Pseudomeningocele from brachial plexus injury

Clinical:

  • A 22 years old man involved in MVA
  • Post trauma, complaint of inability to move left upper limb
  • Clinical examination shows C5-T1 motor and sensory defect.
  • Tinel sign positive

MRI findings:

  • There are CSF-filled structures along the left C6 and C7 nerve root regions
  • There is no neural elements within the cystic content
  • Spinal cord is normal
  • No bone marrow oedema or injury seen

Diagnosis: Pseudomeningocele from brachial plexus injury

Discussion:

  • Due to the biomechanics and range of motion of the cervical spine, the brachial plexus can become injured during high force accidents
  • MRI remains the gold standard in assessing brachial plexus injuries
  • Nerves can be identified on MRI as hypo-intense linear structures on T1 and T2 surrounded by fat.
  • Pseudomeningocele can be seen related to nerve injuries.
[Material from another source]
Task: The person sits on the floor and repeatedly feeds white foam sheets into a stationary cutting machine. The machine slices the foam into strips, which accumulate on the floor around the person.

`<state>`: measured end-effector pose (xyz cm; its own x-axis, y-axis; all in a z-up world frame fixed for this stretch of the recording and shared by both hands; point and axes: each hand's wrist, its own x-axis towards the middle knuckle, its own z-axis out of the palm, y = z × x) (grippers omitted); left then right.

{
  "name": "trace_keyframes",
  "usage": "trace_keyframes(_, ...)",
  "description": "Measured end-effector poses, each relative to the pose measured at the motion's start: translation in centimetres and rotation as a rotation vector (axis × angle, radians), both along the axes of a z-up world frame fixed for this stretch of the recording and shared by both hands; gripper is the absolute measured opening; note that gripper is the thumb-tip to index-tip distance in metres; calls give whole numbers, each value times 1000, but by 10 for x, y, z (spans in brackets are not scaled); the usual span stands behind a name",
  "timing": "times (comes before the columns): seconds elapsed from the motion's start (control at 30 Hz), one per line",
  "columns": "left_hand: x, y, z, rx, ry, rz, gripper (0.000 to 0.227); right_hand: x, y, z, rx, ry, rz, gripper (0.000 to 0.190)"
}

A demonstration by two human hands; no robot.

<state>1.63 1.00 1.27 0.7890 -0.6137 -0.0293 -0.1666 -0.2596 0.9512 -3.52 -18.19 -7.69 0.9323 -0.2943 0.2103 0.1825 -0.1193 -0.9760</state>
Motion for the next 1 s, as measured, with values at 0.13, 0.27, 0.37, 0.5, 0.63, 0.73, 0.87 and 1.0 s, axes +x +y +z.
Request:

However, it is not an absolute signs of root avulsions with high false positive rates and results should always be paired with clinical examination.
  • CT myelography widely replaces conventional myelography. Advantages include the ability to detect partial root avulsion, excellent visualization of bony structures, no CSF flow artefacts and multiplanar reconstruction. Disadvantages of CT myelography include high radiation dose, poor visualization of lower brachial plexus due to bony artefacts, pre- and post-procedural complications.